Reprint the entries without altering anything.

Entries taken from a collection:
---------------

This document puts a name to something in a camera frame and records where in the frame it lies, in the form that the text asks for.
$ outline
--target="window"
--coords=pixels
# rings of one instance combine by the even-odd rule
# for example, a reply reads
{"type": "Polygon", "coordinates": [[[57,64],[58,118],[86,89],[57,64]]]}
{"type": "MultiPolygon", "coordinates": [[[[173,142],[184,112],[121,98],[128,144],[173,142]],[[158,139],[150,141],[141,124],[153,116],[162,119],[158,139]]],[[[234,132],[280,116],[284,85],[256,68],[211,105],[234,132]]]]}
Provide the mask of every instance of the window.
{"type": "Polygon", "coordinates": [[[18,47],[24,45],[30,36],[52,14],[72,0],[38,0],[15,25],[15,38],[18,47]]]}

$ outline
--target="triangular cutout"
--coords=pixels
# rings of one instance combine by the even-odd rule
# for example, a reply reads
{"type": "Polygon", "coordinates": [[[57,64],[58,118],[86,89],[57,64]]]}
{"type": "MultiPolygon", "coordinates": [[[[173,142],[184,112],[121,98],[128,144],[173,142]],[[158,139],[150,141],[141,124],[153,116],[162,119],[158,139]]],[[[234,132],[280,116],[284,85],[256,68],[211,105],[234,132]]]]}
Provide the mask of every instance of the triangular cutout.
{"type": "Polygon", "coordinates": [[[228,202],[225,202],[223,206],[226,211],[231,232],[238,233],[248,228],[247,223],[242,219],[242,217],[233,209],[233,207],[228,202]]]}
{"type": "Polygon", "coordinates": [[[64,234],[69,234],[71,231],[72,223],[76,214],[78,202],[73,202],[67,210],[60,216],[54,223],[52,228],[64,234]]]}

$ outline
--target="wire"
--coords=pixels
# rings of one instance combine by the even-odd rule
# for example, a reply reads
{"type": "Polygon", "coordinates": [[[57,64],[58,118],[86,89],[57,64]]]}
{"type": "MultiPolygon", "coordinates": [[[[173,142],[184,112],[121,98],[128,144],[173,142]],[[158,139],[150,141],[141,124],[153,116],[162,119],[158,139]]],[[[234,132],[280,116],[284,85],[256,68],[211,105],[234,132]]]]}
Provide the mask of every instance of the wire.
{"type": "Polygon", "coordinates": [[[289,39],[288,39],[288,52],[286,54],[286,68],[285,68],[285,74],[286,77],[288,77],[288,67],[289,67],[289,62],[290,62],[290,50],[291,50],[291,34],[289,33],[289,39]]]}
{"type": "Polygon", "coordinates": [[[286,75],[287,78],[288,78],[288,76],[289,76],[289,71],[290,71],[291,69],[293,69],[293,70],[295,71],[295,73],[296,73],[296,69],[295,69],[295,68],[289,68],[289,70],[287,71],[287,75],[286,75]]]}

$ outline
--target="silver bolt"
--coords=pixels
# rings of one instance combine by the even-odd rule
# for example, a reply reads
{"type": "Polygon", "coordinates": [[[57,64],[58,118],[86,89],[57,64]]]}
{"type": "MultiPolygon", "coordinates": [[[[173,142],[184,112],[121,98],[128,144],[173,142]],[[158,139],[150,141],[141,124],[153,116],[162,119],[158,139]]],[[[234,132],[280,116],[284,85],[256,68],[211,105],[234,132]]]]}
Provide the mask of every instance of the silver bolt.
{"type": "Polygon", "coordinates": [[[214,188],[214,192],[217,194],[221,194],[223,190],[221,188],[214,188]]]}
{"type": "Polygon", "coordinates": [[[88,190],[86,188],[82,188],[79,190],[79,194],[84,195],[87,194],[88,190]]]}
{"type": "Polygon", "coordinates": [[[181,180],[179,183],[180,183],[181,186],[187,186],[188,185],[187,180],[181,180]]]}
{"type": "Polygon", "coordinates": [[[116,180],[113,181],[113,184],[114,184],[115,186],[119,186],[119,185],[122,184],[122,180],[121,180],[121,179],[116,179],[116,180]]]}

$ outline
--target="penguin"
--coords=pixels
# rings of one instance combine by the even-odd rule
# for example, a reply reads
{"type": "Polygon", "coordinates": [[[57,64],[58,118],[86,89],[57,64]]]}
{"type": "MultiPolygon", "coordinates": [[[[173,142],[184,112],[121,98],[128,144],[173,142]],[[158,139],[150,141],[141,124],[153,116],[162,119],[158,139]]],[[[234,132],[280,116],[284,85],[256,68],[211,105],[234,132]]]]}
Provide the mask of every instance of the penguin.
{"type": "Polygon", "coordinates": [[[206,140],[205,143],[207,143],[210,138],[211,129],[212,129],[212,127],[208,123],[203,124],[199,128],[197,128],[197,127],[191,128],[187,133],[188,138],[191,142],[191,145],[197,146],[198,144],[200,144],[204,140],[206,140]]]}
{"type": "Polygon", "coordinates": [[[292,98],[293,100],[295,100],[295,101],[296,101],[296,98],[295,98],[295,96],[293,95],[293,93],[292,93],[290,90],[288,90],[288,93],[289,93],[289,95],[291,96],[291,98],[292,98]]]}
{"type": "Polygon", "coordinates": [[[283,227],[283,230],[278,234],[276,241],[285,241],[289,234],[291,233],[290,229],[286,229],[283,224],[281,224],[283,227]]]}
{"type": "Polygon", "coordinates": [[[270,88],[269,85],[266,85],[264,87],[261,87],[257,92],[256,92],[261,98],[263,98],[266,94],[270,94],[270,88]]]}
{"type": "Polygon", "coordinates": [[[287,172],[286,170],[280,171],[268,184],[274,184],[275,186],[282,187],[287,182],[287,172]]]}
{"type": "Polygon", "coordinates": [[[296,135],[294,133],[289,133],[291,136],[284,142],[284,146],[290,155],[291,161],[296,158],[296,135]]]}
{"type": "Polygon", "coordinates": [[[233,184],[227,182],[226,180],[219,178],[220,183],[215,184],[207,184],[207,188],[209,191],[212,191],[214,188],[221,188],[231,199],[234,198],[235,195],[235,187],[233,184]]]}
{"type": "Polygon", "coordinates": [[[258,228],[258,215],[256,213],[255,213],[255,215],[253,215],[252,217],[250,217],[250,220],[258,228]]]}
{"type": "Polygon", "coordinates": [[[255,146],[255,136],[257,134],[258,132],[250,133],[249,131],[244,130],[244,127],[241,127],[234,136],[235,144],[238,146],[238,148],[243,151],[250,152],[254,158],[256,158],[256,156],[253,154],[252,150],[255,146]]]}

---------------

◆ **Problem solution**
This document puts a name to something in a camera frame and records where in the frame it lies, in the form that the text asks for.
$ outline
--target="window"
--coords=pixels
# rings of one instance combine by the even-odd rule
# for example, a reply reads
{"type": "Polygon", "coordinates": [[[57,64],[58,118],[86,89],[57,64]]]}
{"type": "MultiPolygon", "coordinates": [[[[173,142],[184,112],[121,98],[128,144],[173,142]],[[158,139],[150,141],[141,124],[153,116],[162,119],[158,139]]],[[[234,132],[280,116],[284,85],[256,68],[211,105],[234,132]]]]}
Provide the mask of every instance of the window.
{"type": "Polygon", "coordinates": [[[18,47],[24,45],[30,36],[52,14],[72,0],[38,0],[15,25],[15,38],[18,47]]]}

$ outline
--target="triangular cutout"
--coords=pixels
# rings of one instance combine by the even-odd rule
# for example, a reply reads
{"type": "Polygon", "coordinates": [[[57,64],[58,118],[86,89],[57,64]]]}
{"type": "MultiPolygon", "coordinates": [[[[173,142],[184,112],[121,98],[128,144],[173,142]],[[158,139],[150,141],[141,124],[153,116],[162,119],[158,139]]],[[[234,132],[280,116],[284,85],[256,68],[211,105],[234,132]]]]}
Provide the mask of every instance of the triangular cutout.
{"type": "Polygon", "coordinates": [[[228,202],[225,202],[223,206],[226,211],[231,232],[238,233],[248,228],[247,223],[242,219],[242,217],[233,209],[233,207],[228,202]]]}
{"type": "Polygon", "coordinates": [[[64,234],[69,234],[71,231],[72,223],[76,214],[78,202],[73,202],[67,210],[60,216],[54,223],[52,228],[64,234]]]}

$ outline
--target="wire"
--coords=pixels
# rings of one instance combine by the even-odd rule
# for example, a reply reads
{"type": "Polygon", "coordinates": [[[57,64],[58,118],[86,89],[57,64]]]}
{"type": "MultiPolygon", "coordinates": [[[[173,142],[184,112],[121,98],[128,144],[173,142]],[[158,139],[150,141],[141,124],[153,116],[162,119],[158,139]]],[[[234,132],[280,116],[284,85],[256,68],[211,105],[234,132]]]]}
Provide the mask of every instance of the wire.
{"type": "Polygon", "coordinates": [[[289,39],[288,39],[288,52],[286,54],[286,68],[285,68],[285,74],[286,77],[288,77],[288,67],[289,67],[289,62],[290,62],[290,50],[291,50],[291,34],[289,33],[289,39]]]}
{"type": "Polygon", "coordinates": [[[286,75],[287,78],[288,78],[288,76],[289,76],[289,71],[290,71],[291,69],[293,69],[293,70],[295,71],[295,73],[296,73],[296,69],[295,69],[295,68],[289,68],[289,70],[287,71],[287,75],[286,75]]]}

$ outline
--target="silver bolt"
--coords=pixels
# rings of one instance combine by the even-odd rule
# for example, a reply reads
{"type": "Polygon", "coordinates": [[[57,64],[58,118],[86,89],[57,64]]]}
{"type": "MultiPolygon", "coordinates": [[[[173,142],[184,112],[121,98],[128,144],[173,142]],[[158,139],[150,141],[141,124],[153,116],[162,119],[158,139]]],[[[234,132],[280,116],[284,85],[256,68],[211,105],[234,132]]]]}
Provide the mask of every instance of the silver bolt.
{"type": "Polygon", "coordinates": [[[214,188],[214,192],[217,194],[221,194],[223,190],[221,188],[214,188]]]}
{"type": "Polygon", "coordinates": [[[88,190],[86,188],[82,188],[79,190],[79,194],[84,195],[87,194],[88,190]]]}
{"type": "Polygon", "coordinates": [[[181,180],[179,183],[180,183],[181,186],[187,186],[188,185],[187,180],[181,180]]]}
{"type": "Polygon", "coordinates": [[[116,180],[113,181],[113,184],[114,184],[115,186],[119,186],[119,185],[122,184],[122,180],[121,180],[121,179],[116,179],[116,180]]]}

$ outline
--target="penguin"
--coords=pixels
# rings of one instance combine by the even-odd rule
# for example, a reply reads
{"type": "Polygon", "coordinates": [[[57,64],[58,118],[86,89],[57,64]]]}
{"type": "MultiPolygon", "coordinates": [[[[173,142],[184,112],[121,98],[128,144],[173,142]],[[158,139],[150,141],[141,124],[153,116],[162,119],[158,139]]],[[[234,132],[280,116],[284,85],[256,68],[211,105],[234,132]]]]}
Provide the mask of every instance of the penguin.
{"type": "Polygon", "coordinates": [[[206,140],[205,143],[207,143],[210,138],[211,129],[212,129],[212,127],[208,123],[203,124],[199,128],[197,128],[197,127],[191,128],[187,133],[188,138],[191,142],[191,145],[197,146],[198,144],[200,144],[204,140],[206,140]]]}
{"type": "Polygon", "coordinates": [[[292,98],[293,100],[295,100],[295,101],[296,101],[296,98],[295,98],[295,96],[293,95],[293,93],[292,93],[290,90],[288,90],[288,93],[289,93],[289,95],[291,96],[291,98],[292,98]]]}
{"type": "Polygon", "coordinates": [[[283,227],[283,230],[278,234],[276,241],[285,241],[289,234],[291,233],[290,229],[286,229],[283,224],[281,224],[283,227]]]}
{"type": "Polygon", "coordinates": [[[270,88],[269,85],[266,85],[264,87],[261,87],[257,92],[256,92],[261,98],[263,98],[266,94],[270,94],[270,88]]]}
{"type": "Polygon", "coordinates": [[[287,172],[286,170],[280,171],[268,184],[274,184],[275,186],[282,187],[287,182],[287,172]]]}
{"type": "Polygon", "coordinates": [[[296,135],[294,133],[289,133],[291,136],[284,142],[284,146],[290,155],[291,161],[296,158],[296,135]]]}
{"type": "Polygon", "coordinates": [[[233,184],[227,182],[226,180],[219,178],[220,183],[215,184],[207,184],[207,188],[209,191],[212,191],[214,188],[221,188],[231,199],[234,198],[235,195],[235,187],[233,184]]]}
{"type": "Polygon", "coordinates": [[[258,228],[258,215],[256,213],[255,213],[255,215],[253,215],[252,217],[250,217],[250,220],[258,228]]]}
{"type": "Polygon", "coordinates": [[[255,146],[255,136],[257,134],[258,132],[250,133],[249,131],[244,130],[244,127],[241,127],[234,136],[235,144],[238,146],[238,148],[243,151],[250,152],[254,158],[256,158],[256,156],[253,154],[252,150],[255,146]]]}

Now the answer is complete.